▸ **Description of the task**
Retype the data exactly, skipping any picture in it.

··· Recorded data

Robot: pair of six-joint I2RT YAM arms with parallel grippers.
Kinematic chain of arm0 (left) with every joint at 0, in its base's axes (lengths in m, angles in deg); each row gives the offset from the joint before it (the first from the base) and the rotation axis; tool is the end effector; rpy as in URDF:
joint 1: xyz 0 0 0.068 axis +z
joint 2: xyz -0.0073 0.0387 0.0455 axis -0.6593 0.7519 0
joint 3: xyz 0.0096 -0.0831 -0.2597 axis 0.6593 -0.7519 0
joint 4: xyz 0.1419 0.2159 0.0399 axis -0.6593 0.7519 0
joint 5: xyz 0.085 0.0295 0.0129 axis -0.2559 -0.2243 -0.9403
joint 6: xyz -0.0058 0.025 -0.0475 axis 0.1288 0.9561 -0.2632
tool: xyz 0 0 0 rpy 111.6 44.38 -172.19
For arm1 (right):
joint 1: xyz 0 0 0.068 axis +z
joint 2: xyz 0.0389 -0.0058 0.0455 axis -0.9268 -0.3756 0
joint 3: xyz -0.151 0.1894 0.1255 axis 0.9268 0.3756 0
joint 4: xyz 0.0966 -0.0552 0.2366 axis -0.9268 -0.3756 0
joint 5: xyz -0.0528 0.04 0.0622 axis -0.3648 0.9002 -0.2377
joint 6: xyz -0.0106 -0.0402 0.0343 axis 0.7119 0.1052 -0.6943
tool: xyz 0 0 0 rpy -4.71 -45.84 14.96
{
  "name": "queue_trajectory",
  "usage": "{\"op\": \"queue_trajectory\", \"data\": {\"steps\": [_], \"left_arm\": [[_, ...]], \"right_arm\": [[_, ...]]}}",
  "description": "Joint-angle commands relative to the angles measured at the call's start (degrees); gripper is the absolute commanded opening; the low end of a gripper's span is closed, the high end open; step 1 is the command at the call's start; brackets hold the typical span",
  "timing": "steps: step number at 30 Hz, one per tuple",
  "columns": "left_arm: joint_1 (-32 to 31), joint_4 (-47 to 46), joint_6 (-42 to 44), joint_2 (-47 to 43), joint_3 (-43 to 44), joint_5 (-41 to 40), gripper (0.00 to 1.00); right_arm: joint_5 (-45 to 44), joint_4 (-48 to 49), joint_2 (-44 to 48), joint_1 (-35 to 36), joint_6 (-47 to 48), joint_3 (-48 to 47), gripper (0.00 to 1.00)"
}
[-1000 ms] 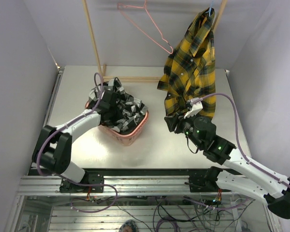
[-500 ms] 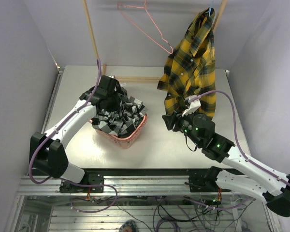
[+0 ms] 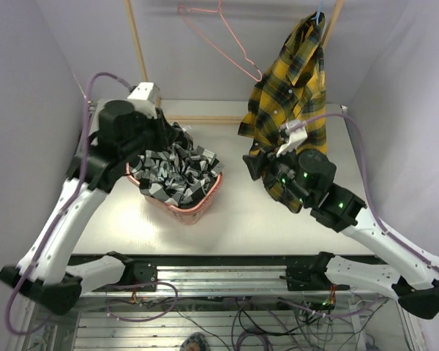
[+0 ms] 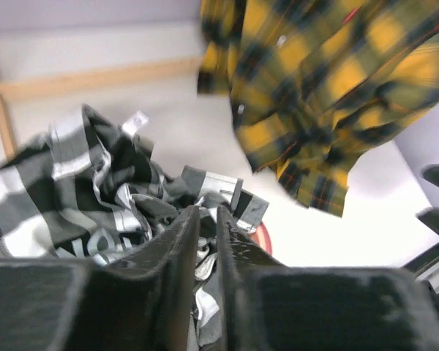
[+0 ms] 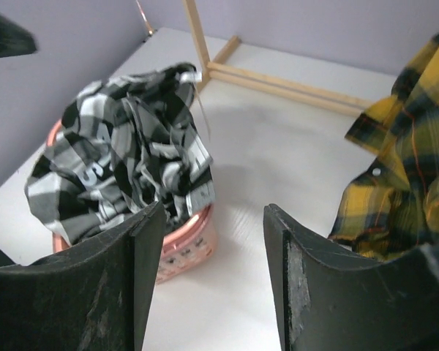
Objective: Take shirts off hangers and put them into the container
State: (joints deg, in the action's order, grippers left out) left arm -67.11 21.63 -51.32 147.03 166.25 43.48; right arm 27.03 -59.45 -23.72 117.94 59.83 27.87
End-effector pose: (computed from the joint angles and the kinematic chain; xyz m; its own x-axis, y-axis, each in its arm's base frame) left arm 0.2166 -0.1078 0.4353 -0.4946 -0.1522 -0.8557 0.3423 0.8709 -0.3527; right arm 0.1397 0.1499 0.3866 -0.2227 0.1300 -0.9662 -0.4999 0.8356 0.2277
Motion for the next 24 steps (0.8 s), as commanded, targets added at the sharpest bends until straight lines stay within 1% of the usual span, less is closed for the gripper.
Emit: {"op": "queue_trajectory", "data": {"steps": [1, 2, 3, 4, 5, 6, 7, 8, 10, 12, 14, 16, 18, 19, 20, 21, 22, 23, 24], "left_arm": [[-0.3, -7.7, 9.0, -8.9, -2.1, -0.9, 0.21], [-0.3, -9.4, 9.8, -11.0, -5.3, -3.7, 0.1], [-0.3, -11.1, 10.6, -13.1, -7.8, -6.3, 0.07], [-0.3, -12.7, 11.2, -14.7, -10.5, -8.2, 0.07], [-0.3, -14.0, 11.6, -16.0, -13.0, -9.6, 0.07], [-0.3, -14.9, 11.8, -17.0, -15.0, -10.3, 0.07], [-0.3, -15.5, 11.8, -17.6, -16.7, -10.5, 0.07], [-0.3, -15.8, 11.7, -17.7, -17.8, -10.3, 0.07], [-0.3, -16.3, 11.4, -17.6, -19.5, -10.6, 0.07], [-0.3, -16.5, 10.9, -17.6, -21.0, -11.3, 0.07], [-0.1, -17.5, 10.9, -17.6, -22.6, -11.8, 0.07], [0.0, -16.0, 10.5, -17.8, -22.1, -12.2, 0.07], [0.0, -16.4, 10.7, -19.0, -23.0, -12.0, 0.07], [0.0, -16.5, 11.0, -19.7, -23.3, -12.0, 0.07], [0.0, -16.4, 10.7, -20.6, -23.8, -12.6, 0.07], [0.0, -16.6, 10.5, -21.6, -24.5, -13.0, 0.07], [0.0, -16.8, 10.4, -22.8, -25.1, -13.1, 0.07], [0.0, -17.2, 10.3, -23.9, -25.7, -13.2, 0.08], [0.0, -17.5, 10.3, -25.0, -26.2, -13.4, 0.08]], "right_arm": [[-1.8, -7.5, -4.5, 0.2, 4.5, -10.4, 0.54], [-2.8, -7.1, -5.0, 0.2, 5.3, -12.1, 0.52], [-3.7, -6.7, -5.6, 0.2, 6.0, -13.9, 0.5], [-4.2, -6.2, -6.2, 0.2, 7.0, -15.6, 0.45], [-4.7, -5.7, -6.9, 0.2, 8.6, -17.5, 0.36], [-5.7, -5.4, -8.0, 0.2, 9.4, -19.7, 0.21], [-7.3, -5.3, -9.2, 0.2, 10.6, -21.9, 0.0], [-9.4, -5.3, -10.7, 0.1, 11.7, -24.4, 0.0], [-13.1, -4.5, -14.0, -0.3, 14.7, -30.0, 0.0], [-14.7, -4.6, -17.8, -2.3, 16.8, -35.7, 0.0], [-10.7, -5.9, -22.3, -7.7, 15.3, -42.3, 0.0], [-3.1, -7.4, -26.4, -14.4, 12.5, -49.1, 0.0], [1.3, -9.1, -31.4, -18.7, 11.6, -57.0, 0.0], [2.6, -11.0, -34.7, -20.0, 12.1, -62.2, 0.04], [3.2, -15.0, -38.1, -20.9, 12.8, -68.9, 0.08], [3.0, -17.8, -41.7, -21.4, 13.0, -75.8, 0.17], [2.3, -20.3, -44.4, -22.9, 13.2, -81.3, 0.3], [1.2, -21.2, -45.9, -23.9, 13.4, -85.1, 0.4], [-0.1, -20.7, -46.1, -24.8, 13.4, -85.9, 0.49]]}}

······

▸ **Solution below**
Robot: pair of six-joint I2RT YAM arms with parallel grippers.
Kinematic chain of arm0 (left) with every joint at 0, in its base's axes (lengths in m, angles in deg); each row gives the offset from the joint before it (the first from the base) and the rotation axis; tool is the end effector; rpy as in URDF:
joint 1: xyz 0 0 0.068 axis +z
joint 2: xyz -0.0073 0.0387 0.0455 axis -0.6593 0.7519 0
joint 3: xyz 0.0096 -0.0831 -0.2597 axis 0.6593 -0.7519 0
joint 4: xyz 0.1419 0.2159 0.0399 axis -0.6593 0.7519 0
joint 5: xyz 0.085 0.0295 0.0129 axis -0.2559 -0.2243 -0.9403
joint 6: xyz -0.0058 0.025 -0.0475 axis 0.1288 0.9561 -0.2632
tool: xyz 0 0 0 rpy 111.6 44.38 -172.19
For arm1 (right):
joint 1: xyz 0 0 0.068 axis +z
joint 2: xyz 0.0389 -0.0058 0.0455 axis -0.9268 -0.3756 0
joint 3: xyz -0.151 0.1894 0.1255 axis 0.9268 0.3756 0
joint 4: xyz 0.0966 -0.0552 0.2366 axis -0.9268 -0.3756 0
joint 5: xyz -0.0528 0.04 0.0622 axis -0.3648 0.9002 -0.2377
joint 6: xyz -0.0106 -0.0402 0.0343 axis 0.7119 0.1052 -0.6943
tool: xyz 0 0 0 rpy -4.71 -45.84 14.96
{
  "name": "queue_trajectory",
  "usage": "{\"op\": \"queue_trajectory\", \"data\": {\"steps\": [_], \"left_arm\": [[_, ...]], \"right_arm\": [[_, ...]]}}",
  "description": "Joint-angle commands relative to the angles measured at the call's start (degrees); gripper is the absolute commanded opening; the low end of a gripper's span is closed, the high end open; step 1 is the command at the call's start; brackets hold the typical span",
  "timing": "steps: step number at 30 Hz, one per tuple",
  "columns": "left_arm: joint_1 (-32 to 31), joint_4 (-47 to 46), joint_6 (-42 to 44), joint_2 (-47 to 43), joint_3 (-43 to 44), joint_5 (-41 to 40), gripper (0.00 to 1.00); right_arm: joint_5 (-45 to 44), joint_4 (-48 to 49), joint_2 (-44 to 48), joint_1 (-35 to 36), joint_6 (-47 to 48), joint_3 (-48 to 47), gripper (0.00 to 1.00)"
}
[-1000 ms] 
[-500 ms] 
[+0 ms] 
[+0 ms] 
[+0 ms] 
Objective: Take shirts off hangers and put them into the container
State: (joints deg, in the action's order, grippers left out) left arm -67.11 21.63 -51.32 147.03 166.25 43.48; right arm 27.03 -59.45 -23.72 117.94 59.83 27.87
End-effector pose: (computed from the joint angles and the kinematic chain; xyz m; its own x-axis, y-axis, each in its arm's base frame) left arm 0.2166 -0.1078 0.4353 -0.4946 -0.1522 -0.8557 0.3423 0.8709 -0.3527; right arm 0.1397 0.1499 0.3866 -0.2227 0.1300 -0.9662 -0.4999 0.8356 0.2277
Motion for the next 24 steps (0.8 s), as commanded, targets added at the sharpest bends until straight lines stay within 1% of the usual span, less is closed for the gripper.
Emit: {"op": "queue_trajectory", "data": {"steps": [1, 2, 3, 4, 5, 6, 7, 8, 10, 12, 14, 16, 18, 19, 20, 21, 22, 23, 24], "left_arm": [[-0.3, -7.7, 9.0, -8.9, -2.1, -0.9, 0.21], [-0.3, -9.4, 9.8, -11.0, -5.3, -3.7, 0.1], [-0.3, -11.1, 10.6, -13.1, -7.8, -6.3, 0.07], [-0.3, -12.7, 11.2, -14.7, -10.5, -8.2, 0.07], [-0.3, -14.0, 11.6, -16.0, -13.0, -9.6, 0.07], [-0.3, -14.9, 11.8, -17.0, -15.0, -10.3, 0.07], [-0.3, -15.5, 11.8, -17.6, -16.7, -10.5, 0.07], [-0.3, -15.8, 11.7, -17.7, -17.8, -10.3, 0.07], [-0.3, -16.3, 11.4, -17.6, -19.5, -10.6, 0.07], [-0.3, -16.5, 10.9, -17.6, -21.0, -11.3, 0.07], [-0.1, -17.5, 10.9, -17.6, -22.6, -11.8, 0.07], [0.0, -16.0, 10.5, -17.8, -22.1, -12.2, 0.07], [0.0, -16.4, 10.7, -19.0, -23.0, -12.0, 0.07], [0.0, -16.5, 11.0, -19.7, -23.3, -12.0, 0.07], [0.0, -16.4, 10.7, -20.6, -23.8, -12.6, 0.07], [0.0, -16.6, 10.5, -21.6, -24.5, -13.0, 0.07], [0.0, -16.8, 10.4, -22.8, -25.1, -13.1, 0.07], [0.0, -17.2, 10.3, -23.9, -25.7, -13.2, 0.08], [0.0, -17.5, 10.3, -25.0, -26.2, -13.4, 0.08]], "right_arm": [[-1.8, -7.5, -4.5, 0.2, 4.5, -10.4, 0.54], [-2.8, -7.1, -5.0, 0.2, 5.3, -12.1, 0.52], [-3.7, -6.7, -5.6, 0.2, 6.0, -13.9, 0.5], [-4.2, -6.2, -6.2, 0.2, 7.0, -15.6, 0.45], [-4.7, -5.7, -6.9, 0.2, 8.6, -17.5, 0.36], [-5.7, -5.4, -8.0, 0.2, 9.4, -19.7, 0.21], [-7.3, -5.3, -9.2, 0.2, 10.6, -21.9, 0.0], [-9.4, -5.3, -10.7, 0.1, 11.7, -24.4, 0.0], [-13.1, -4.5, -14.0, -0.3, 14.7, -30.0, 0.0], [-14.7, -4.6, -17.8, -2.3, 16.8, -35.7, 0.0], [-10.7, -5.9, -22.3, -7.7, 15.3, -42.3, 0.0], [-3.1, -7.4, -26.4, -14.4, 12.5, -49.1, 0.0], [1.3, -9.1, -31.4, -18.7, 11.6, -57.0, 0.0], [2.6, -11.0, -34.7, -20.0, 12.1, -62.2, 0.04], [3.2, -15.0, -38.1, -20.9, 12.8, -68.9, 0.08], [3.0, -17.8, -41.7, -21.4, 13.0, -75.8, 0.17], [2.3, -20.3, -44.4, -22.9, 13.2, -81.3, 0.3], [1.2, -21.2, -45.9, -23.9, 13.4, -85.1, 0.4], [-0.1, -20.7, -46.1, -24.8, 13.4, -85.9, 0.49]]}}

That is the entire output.